> EXERCISE DETAILS: Which lines of the listing below contain the word "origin"? Return them.

*** DATA SHOWN Section Begins ***

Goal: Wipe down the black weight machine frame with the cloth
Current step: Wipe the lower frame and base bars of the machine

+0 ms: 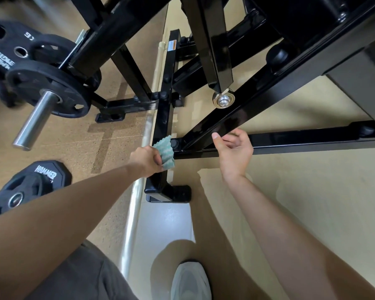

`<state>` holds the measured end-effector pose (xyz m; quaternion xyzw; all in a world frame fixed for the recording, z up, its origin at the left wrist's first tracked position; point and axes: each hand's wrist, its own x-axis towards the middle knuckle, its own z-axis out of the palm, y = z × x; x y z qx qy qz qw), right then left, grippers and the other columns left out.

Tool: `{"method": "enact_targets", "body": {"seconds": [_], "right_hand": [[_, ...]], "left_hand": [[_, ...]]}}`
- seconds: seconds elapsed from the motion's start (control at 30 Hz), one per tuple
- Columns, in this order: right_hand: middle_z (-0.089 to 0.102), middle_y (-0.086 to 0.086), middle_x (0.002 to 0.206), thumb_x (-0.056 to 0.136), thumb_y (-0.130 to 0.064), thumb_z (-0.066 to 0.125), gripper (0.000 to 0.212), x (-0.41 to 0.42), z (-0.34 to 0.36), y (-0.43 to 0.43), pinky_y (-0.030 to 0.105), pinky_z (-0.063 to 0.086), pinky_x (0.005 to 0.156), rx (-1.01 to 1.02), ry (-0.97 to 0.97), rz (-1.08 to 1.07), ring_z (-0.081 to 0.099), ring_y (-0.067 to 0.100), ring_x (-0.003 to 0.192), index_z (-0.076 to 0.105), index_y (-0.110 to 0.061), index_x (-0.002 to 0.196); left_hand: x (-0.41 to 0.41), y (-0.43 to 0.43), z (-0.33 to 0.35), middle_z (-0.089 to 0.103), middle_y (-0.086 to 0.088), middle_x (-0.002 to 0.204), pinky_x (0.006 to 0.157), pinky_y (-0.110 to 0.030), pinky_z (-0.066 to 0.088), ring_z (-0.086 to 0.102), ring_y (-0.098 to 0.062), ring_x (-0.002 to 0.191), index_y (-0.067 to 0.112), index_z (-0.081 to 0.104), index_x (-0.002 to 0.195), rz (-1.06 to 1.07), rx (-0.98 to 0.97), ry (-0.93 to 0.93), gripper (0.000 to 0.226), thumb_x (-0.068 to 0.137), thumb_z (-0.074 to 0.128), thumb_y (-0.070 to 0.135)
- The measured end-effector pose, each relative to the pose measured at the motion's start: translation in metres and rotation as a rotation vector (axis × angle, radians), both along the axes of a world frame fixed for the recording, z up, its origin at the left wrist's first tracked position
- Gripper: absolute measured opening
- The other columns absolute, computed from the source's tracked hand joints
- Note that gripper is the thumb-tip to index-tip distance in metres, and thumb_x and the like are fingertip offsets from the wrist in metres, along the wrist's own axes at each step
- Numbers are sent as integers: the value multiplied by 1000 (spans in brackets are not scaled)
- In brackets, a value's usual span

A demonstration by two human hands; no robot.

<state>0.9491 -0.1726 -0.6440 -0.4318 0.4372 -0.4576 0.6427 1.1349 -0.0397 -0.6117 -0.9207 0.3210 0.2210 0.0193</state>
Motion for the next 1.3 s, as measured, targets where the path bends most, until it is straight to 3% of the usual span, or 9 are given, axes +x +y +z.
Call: {"method": "enact_targets", "body": {"seconds": [0.27, 0.43, 0.53, 0.63, 0.83, 0.93, 1.0, 1.1, 1.3], "right_hand": [[69, -10, 81, 81, -17, 84, 33, -2, -3, 0, 35, 60, 84, 7, 64, 42, 67, 12, 77, 59, -33, 95], [70, -12, 77, 82, -17, 83, 31, -5, -3, -1, 47, 59, 88, 18, 65, 64, 67, 13, 77, 59, -35, 92], [68, -12, 69, 83, -19, 81, 25, -8, -3, -3, 51, 57, 91, 16, 55, 89, 66, 14, 74, 61, -31, 90], [60, -17, 58, 85, -16, 79, 19, -12, -3, -6, 52, 54, 97, 4, 33, 110, 60, 10, 71, 63, -26, 86], [59, -16, 58, 86, -13, 78, 23, -17, 2, -14, 48, 55, 95, -16, 37, 132, 58, 10, 67, 59, -25, 80], [60, -12, 63, 87, -16, 78, 21, -15, 2, -12, 50, 56, 91, -30, 44, 123, 57, 9, 67, 59, -25, 82], [59, -11, 63, 87, -18, 77, 20, -15, 3, -10, 51, 56, 90, -36, 49, 123, 58, 9, 68, 58, -24, 83], [61, -10, 66, 88, -19, 78, 20, -17, 2, -11, 49, 57, 89, -49, 61, 132, 58, 9, 69, 59, -25, 83], [63, -7, 67, 88, -19, 77, 21, -20, -1, -15, 50, 57, 87, -68, 60, 175, 58, 12, 68, 60, -26, 79]], "left_hand": [[-22, 24, 4, 61, 18, 82, 64, -16, 41, 55, 0, 73, 27, 71, 80, -146, 82, -12, 12, 82, 83, 27], [-34, 35, 0, 66, 19, 86, 67, -15, 47, 63, -4, 85, 28, 75, 81, -267, 197, 161, 12, 78, 86, 28], [-40, 25, 5, 67, 17, 90, 73, -16, 49, 63, -3, 86, 29, 74, 85, -360, 50, 167, 7, 85, 80, 25], [-31, 16, 10, 62, 10, 97, 76, -23, 52, 62, -7, 81, 26, 71, 92, -401, -132, -62, 7, 90, 73, 21], [-17, 26, 4, 54, -1, 109, 74, -28, 51, 65, -21, 92, 21, 69, 106, -608, 124, -230, 18, 101, 53, 15], [-24, 28, -4, 59, 6, 126, 101, -25, 44, 56, -15, 121, 29, 72, 112, -749, 161, -132, 24, 101, 54, 18], [-28, 24, -7, 60, 13, 130, 102, -22, 37, 45, -10, 132, 34, 72, 114, -858, 218, -59, 22, 100, 56, 27], [-25, 15, -12, 57, 16, 132, 95, -18, 35, 44, -9, 125, 36, 67, 122, -955, 238, -122, 26, 102, 53, 29], [-27, 7, -18, 55, 9, 139, 98, -32, 49, 38, -16, 131, 29, 61, 132, -1029, 518, -363, 32, 101, 57, 25]]}}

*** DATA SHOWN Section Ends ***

> EXERCISE ANSWER:
`<state>` holds the measured end-effector pose (xyz m; quaternion xyzw; all in a world frame fixed for the recording, z up, its origin at the left wrist's first tracked position; point and axes: each hand's wrist, its own x-axis towards the middle knuckle, its own z-axis out of the palm, y = z × x; x y z qx qy qz qw), right then left, grippers and the other columns left out.
- The measured end-effector pose, each relative to the pose measured at the motion's start: translation in metres and rotation as a rotation vector (axis × angle, radians), both along the axes of a world frame fixed for the recording, z up, its origin at the left wrist's first tracked position

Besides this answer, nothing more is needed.